Search the entries for the word "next" and report each line that has it.

Extracted data entries
○ ○ ○

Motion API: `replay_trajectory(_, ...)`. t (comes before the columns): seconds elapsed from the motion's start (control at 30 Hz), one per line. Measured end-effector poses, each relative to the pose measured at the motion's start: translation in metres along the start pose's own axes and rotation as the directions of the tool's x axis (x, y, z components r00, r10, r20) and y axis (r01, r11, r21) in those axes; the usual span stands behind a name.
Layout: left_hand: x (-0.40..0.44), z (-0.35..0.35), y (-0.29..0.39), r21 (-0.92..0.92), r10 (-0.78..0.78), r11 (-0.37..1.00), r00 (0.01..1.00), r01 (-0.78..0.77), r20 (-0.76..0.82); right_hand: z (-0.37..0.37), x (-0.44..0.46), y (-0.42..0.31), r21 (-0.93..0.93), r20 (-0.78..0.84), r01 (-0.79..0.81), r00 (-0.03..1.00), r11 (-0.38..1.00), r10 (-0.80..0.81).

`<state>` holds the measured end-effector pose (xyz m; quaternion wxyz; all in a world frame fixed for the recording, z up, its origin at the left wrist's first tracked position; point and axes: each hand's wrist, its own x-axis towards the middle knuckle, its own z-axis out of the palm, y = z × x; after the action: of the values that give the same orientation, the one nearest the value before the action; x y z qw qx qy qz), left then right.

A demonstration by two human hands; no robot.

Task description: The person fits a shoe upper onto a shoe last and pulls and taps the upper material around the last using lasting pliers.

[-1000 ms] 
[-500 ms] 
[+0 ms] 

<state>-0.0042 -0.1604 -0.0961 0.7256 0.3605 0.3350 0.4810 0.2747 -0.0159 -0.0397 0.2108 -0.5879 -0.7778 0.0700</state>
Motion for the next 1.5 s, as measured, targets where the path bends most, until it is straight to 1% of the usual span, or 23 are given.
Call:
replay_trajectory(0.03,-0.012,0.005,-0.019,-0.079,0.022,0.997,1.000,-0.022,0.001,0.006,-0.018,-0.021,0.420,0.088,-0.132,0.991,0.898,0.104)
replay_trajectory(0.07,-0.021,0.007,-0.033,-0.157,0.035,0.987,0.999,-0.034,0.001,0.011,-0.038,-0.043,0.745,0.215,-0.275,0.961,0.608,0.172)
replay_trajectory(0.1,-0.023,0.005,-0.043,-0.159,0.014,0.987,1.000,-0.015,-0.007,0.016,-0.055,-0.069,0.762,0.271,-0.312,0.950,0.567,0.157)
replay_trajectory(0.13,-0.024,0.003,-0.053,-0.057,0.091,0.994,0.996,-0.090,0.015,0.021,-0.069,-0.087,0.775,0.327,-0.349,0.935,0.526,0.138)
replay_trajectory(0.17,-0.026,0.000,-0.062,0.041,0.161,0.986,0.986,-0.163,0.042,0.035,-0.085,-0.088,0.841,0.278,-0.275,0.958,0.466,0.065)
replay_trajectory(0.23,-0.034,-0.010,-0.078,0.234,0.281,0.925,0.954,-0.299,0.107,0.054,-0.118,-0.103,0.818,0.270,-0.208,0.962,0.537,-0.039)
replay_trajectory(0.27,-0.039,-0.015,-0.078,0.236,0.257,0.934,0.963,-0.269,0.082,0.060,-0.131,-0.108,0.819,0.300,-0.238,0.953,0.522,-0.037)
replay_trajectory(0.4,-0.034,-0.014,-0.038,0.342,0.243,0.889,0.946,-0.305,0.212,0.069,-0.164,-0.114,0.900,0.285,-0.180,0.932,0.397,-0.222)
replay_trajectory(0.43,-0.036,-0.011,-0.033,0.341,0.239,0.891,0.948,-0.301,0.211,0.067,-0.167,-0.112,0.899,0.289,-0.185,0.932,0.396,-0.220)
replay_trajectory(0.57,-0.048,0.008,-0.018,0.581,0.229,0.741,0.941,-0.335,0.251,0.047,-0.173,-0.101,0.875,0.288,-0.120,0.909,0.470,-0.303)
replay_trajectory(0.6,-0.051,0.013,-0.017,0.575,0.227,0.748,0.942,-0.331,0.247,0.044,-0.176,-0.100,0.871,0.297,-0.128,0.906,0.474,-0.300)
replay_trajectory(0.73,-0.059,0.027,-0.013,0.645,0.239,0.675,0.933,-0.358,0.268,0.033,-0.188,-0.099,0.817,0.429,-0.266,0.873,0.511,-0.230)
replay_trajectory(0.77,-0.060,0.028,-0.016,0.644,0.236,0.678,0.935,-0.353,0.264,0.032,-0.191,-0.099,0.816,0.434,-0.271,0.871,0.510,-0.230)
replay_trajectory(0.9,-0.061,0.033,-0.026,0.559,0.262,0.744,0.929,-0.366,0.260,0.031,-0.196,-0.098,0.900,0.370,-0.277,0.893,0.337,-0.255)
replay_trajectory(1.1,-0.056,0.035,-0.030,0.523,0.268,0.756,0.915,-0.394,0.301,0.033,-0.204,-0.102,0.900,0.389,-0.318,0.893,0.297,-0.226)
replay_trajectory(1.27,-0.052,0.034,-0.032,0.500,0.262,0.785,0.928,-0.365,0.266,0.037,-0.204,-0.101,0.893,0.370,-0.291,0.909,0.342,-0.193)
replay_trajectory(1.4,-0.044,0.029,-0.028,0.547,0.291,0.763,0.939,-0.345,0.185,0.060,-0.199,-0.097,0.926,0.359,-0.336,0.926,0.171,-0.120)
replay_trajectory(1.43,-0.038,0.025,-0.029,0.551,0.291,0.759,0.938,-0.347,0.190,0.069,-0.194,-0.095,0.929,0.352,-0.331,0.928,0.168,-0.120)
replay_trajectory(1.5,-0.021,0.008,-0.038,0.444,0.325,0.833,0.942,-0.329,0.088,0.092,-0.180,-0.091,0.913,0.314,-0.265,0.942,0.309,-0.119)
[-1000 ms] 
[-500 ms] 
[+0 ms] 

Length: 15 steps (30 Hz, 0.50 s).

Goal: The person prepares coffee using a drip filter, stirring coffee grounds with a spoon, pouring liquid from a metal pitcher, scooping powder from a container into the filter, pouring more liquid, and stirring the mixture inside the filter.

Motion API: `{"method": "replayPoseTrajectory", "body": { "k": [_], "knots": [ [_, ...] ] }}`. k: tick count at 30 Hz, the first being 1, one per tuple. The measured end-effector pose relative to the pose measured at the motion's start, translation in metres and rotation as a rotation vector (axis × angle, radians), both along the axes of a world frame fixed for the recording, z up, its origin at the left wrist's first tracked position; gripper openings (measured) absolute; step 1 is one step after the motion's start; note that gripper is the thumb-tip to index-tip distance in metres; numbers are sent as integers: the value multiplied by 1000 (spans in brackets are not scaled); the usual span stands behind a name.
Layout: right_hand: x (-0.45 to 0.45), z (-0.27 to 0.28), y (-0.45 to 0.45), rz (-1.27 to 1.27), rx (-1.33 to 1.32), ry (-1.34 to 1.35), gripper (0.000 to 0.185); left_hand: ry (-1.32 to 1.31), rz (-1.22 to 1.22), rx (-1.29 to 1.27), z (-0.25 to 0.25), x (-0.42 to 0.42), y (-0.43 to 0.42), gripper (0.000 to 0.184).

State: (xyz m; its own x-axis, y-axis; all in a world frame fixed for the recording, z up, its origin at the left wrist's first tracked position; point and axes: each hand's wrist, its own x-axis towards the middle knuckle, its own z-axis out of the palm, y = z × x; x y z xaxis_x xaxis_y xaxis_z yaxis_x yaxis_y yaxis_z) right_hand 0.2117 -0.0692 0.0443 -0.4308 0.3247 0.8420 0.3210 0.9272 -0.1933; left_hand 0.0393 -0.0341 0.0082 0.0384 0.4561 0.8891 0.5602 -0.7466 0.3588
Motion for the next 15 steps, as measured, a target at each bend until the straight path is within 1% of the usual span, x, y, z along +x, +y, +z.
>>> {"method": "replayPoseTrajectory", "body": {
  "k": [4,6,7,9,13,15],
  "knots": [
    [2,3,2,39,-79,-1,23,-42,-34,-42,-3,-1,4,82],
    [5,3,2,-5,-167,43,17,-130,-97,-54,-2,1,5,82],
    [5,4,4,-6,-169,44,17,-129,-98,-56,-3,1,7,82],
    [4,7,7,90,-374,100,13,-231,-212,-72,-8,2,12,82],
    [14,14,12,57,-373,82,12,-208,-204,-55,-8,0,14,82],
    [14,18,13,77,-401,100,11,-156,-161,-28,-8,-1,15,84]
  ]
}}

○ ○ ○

Solution below:
Motion for the next 1.5 s, as measured, targets where the path bends most, until it is straight to 1% of the usual span, or 23 are given.
Motion for the next 15 steps, as measured, a target at each bend until the straight path is within 1% of the usual span, x, y, z along +x, +y, +z.

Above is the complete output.